チェルシアが華奢な白い腕を空へ向ける。カモメはゆっくりと降りてきてチェルシアの手の先に近づき、やがて指に留まる。 アルは手を伸ばして筒を開け、丸まっていた封筒を取り出した。遠くで家臣が此方の様子を窺っていて、笑ってしまう。


「これは……」


チェルシアが封筒を覗き込む。


「あら、兄様。このお方は」

「まさかの。何の用だろう?」








場所は変わって、王国図書室。アルとチェルシアはそれぞれ分かれ、何やら本を探し回っていた。中をパラパラと見てから元の位置に戻し、アルは言う。


「手伝ってもらってすまないね、シア」

「いいえ。お兄様のお手伝いが出来て嬉しいですわ。それにしても……」

「情報がざっくりすぎて、探すのが手間取るなぁ。リックは全く。レティアーナの為じゃなきゃやれないよ。海辺の町や海上で、十三年から十五年くらい前に起きた事件とか」


腰に片手を当てて、アルはため息をついた。

ポストシーガルが運んできた手紙はリックのもので、レティのために調べ物をしてほしいということが書いてあった。

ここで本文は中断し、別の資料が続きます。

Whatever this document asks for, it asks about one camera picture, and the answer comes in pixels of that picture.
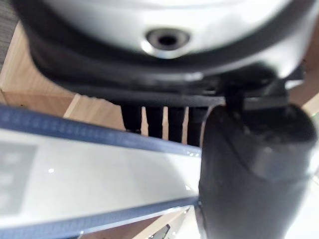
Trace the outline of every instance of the gray printed label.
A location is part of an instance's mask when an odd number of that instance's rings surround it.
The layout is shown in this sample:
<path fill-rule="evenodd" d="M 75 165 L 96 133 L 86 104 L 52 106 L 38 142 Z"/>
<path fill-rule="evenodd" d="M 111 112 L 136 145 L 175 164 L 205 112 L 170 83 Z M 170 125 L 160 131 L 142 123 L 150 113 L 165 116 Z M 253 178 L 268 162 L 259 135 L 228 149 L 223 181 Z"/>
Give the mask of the gray printed label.
<path fill-rule="evenodd" d="M 0 215 L 20 211 L 35 145 L 0 142 Z"/>

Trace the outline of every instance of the black plastic leg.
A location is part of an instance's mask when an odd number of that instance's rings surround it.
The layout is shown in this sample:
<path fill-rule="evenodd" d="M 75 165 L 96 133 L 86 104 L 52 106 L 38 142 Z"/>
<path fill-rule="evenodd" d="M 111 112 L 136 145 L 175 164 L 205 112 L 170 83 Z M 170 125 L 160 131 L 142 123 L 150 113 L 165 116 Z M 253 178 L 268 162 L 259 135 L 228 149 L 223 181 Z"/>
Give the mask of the black plastic leg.
<path fill-rule="evenodd" d="M 146 116 L 148 118 L 149 136 L 162 138 L 163 108 L 162 107 L 146 107 Z"/>
<path fill-rule="evenodd" d="M 206 121 L 199 194 L 208 239 L 283 239 L 309 179 L 317 135 L 294 106 Z"/>
<path fill-rule="evenodd" d="M 181 143 L 185 108 L 168 107 L 168 139 Z"/>
<path fill-rule="evenodd" d="M 188 112 L 187 144 L 200 146 L 201 128 L 207 117 L 208 107 L 190 107 Z"/>
<path fill-rule="evenodd" d="M 128 132 L 141 134 L 142 107 L 122 105 L 124 127 Z"/>

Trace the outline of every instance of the screw hole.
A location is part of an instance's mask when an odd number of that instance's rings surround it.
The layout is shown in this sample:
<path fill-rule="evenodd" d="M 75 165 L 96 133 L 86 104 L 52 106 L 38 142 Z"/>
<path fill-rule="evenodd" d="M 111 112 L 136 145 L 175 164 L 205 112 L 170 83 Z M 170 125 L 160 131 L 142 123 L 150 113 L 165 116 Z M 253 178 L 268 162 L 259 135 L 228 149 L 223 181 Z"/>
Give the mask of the screw hole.
<path fill-rule="evenodd" d="M 164 35 L 159 38 L 159 44 L 163 46 L 174 46 L 177 43 L 175 36 Z"/>

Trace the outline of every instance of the white panel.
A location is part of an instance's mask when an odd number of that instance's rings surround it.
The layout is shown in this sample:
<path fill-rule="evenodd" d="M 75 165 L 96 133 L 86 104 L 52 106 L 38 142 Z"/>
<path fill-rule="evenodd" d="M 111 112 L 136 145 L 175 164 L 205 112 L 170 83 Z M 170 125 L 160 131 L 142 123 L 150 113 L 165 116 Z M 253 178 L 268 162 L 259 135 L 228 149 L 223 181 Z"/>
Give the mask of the white panel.
<path fill-rule="evenodd" d="M 36 145 L 20 212 L 0 229 L 102 214 L 198 195 L 200 158 L 0 129 Z"/>

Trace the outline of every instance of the blue edge trim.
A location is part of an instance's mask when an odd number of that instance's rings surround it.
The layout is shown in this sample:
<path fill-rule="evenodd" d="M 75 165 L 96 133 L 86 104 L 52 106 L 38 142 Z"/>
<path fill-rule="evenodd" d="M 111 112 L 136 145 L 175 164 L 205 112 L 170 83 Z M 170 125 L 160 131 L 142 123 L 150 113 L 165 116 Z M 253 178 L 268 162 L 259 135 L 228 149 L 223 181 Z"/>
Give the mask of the blue edge trim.
<path fill-rule="evenodd" d="M 63 139 L 188 155 L 190 157 L 201 156 L 201 150 L 197 147 L 2 105 L 0 105 L 0 128 Z M 134 222 L 136 218 L 140 220 L 151 218 L 152 215 L 155 216 L 159 212 L 172 208 L 194 205 L 197 200 L 197 197 L 183 198 L 59 222 L 9 228 L 0 230 L 0 239 L 57 239 L 73 237 L 78 236 L 81 231 L 85 232 L 95 227 L 106 229 L 124 225 L 125 221 Z"/>

しかし彼が言うそういった事件は、小さなものから大きなものまで年中いくつあることか。


「コンピュータで調べた方が早いかもしれませんわ。新聞記事も恐らく保管してあるでしょうし」

「うーん。でも、なかなか厄介な事件とかだった場合、パスがかかってて書類出さないと見られなかったりするんだよね」

「とりあえず、試しに検索かけてみましょうか」

「そうだね」


図書室に設置してあるパソコンの一つにチェルシアが座り、アルはその後ろに立って彼女が操作する画面を見ていた。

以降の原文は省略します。